The Scalyr agent is typically able to handle incoming logs just fine with a default configuration,but if the log volume becomes too big, then the default configs may need adjusting to prevent the agent from being overwhelmed. 

In this article, we describe sets of configuration parameters of the Scalyr agent that you might want to use in your project to increase agent upload performance.  The first two options listed above are about increasing the number of sessions and the number of CPU cores processing logs to get more throughput. The third involves the use of Scalyr Teams, each with their own API key and associated workers.

Multiple sessions

In a default configuration, the Scalyr Agent creates a single session with the Scalyr servers to upload all collected logs. This typically performs well enough for most users, but at some point, the log generation rate can exceed a single session’s capacity (typically 2 to 8 MB/s depending on line size and other factors). In this case, modifying the agent configuration to open additional sessions with the Scalyr server (each session is assigned a subset of the log files to be uploaded) increases the number of sessions and increases the overall upload throughput.

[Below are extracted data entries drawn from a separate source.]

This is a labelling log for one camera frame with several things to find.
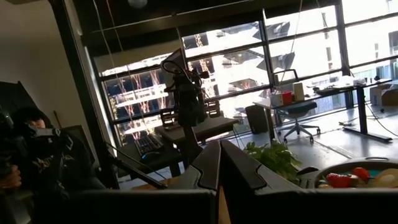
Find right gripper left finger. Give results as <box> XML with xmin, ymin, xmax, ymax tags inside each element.
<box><xmin>34</xmin><ymin>139</ymin><xmax>221</xmax><ymax>224</ymax></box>

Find seated person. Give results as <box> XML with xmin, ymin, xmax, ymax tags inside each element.
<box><xmin>0</xmin><ymin>105</ymin><xmax>106</xmax><ymax>200</ymax></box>

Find black floor bin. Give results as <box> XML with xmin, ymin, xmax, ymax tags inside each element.
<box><xmin>244</xmin><ymin>105</ymin><xmax>270</xmax><ymax>135</ymax></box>

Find red toy apple half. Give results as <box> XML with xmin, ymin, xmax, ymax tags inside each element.
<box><xmin>371</xmin><ymin>167</ymin><xmax>398</xmax><ymax>189</ymax></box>

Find red toy strawberry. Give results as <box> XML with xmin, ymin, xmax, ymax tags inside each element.
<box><xmin>326</xmin><ymin>172</ymin><xmax>353</xmax><ymax>189</ymax></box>

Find black computer mouse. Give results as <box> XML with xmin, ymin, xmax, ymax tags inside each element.
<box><xmin>141</xmin><ymin>151</ymin><xmax>163</xmax><ymax>163</ymax></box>

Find dark office chair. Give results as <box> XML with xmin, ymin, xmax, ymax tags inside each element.
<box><xmin>273</xmin><ymin>68</ymin><xmax>322</xmax><ymax>144</ymax></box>

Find green plant in white pot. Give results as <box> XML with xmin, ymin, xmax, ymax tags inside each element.
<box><xmin>242</xmin><ymin>139</ymin><xmax>301</xmax><ymax>185</ymax></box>

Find small red box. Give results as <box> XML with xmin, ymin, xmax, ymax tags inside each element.
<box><xmin>281</xmin><ymin>91</ymin><xmax>294</xmax><ymax>106</ymax></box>

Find small beige box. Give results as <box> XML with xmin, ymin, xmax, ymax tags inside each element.
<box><xmin>292</xmin><ymin>82</ymin><xmax>305</xmax><ymax>102</ymax></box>

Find blue collapsible colander bowl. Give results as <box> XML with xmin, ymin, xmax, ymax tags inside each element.
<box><xmin>313</xmin><ymin>157</ymin><xmax>398</xmax><ymax>191</ymax></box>

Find brown cardboard box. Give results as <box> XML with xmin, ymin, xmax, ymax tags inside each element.
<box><xmin>369</xmin><ymin>83</ymin><xmax>398</xmax><ymax>107</ymax></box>

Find dark grey desk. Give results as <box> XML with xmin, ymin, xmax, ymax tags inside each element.
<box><xmin>116</xmin><ymin>136</ymin><xmax>187</xmax><ymax>180</ymax></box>

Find black standing desk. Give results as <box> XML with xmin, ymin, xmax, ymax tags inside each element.
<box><xmin>253</xmin><ymin>77</ymin><xmax>393</xmax><ymax>143</ymax></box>

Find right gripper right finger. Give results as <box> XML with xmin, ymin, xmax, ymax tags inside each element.
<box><xmin>220</xmin><ymin>139</ymin><xmax>398</xmax><ymax>224</ymax></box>

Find red toy pear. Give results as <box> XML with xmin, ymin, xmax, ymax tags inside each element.
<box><xmin>351</xmin><ymin>167</ymin><xmax>371</xmax><ymax>182</ymax></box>

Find black keyboard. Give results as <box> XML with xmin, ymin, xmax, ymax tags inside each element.
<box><xmin>135</xmin><ymin>133</ymin><xmax>164</xmax><ymax>156</ymax></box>

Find large window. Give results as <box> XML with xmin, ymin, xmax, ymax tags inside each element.
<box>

The simplest approach to increase the number of sessions is to set/change the default_sessions_per_worker config option.

{
    "default_sessions_per_worker": 3, // use 3 sessions instead of 1.
    "api_key": "<you_key>",
    "logs": [
      {
        "path": "/var/log/app/*.log",
      },
    ]
}

Here all the matched log files will be distributed among three independent upload sessions. Each of them will upload only a subset of the log files, thereby reducing the load on a particular session.

Multiprocess sessions

Even if the multiple sessions are created, by default, they will still run within the same Python process, limiting their resources to a single CPU core (see: Global Interpreter Lock). This may become a problem when the number of log files is too big to be handled by a single CPU core, especially if additional features (such as sampling and redaction rules) are enabled.

This limitation can be addressed using the use_multiprocess_workers option in the agent configuration.

{
    "use_multiprocess_workers": true, // each session runs in its own process in a separate CPU core.
    "default_sessions_per_worker": 3,
    "api_key": "<you_key>",
    "logs": [
      {
        "path": "/var/log/app/*.log",
      },
    ]
}

Now each session will run in its own process and does not share the same CPU with other sessions.

Separation of log sources using Teams

A worker is a session or set of sessions that are configured to send logs by using the same api_key. In the previous configurations, we haven’t mentioned workers, only sessions, but those sessions are actually just a part of the default worker, which uses the API key from the configuration. 

Let’s imagine the situation where there are two teams of developers: “messaging” and “queue,” and each has its own Team in the company’s Scalyr account. The agent will upload some logs using the API key of the “messaging” team and upload some logs using the API key of the “queue” team. Each team will see only its own logs in its own team account.

If we want to send some logs using a different API key, then we have to create another worker with another API key.

{
    "api_key": "<messaging_team_api_key>", // the "messaging" team uses the API key which is used by the default worker.
    "workers": [
        {
            // Create a new worker for the "queue" team, which uses another API key.
            "api_key": "<queue_team_api_key>",
            "id": "queue",
        }
     ],
...

After a new worker is defined, we have to associate needed logs with it.

...
    "logs": [
      {
        "path": "/var/log/app/messaging/*.log", // those logs are uploaded to the "messaging" team's account because the "worker_id" field is omitted and the default worker is used.
      },
      {
        "path": "/var/log/app/queue/*.log" // those logs now are uploaded to the "queue" team's account.
        "worker_id": "queue_team_key" // refers to the <queue_team_api_key> worker.
      }
    ]
}

The full example:

{
    "api_key": "<messaging_team_api_key>",
    "workers": [
        {
            "api_key": "<queue_team_api_key>",
            "id": "queue",
        }
     ],
    "logs": [
      {
        "path": "/var/log/app/messaging/*.log",
      },
      {
        "path": "/var/log/app/queue/*.log"
        "worker_id": "queue_team_key"
      }
    ]
}

In summary, there are three ways to increase the throughput of the Scalyr agent uploading logs.  Two are independent of your use of the Scalyr Team structure to separate logs. These two are increasing the number of sessions and the number of CPU cores processing logs.  The third involves the use of Scalyr Teams, each with their own API key and associated workers.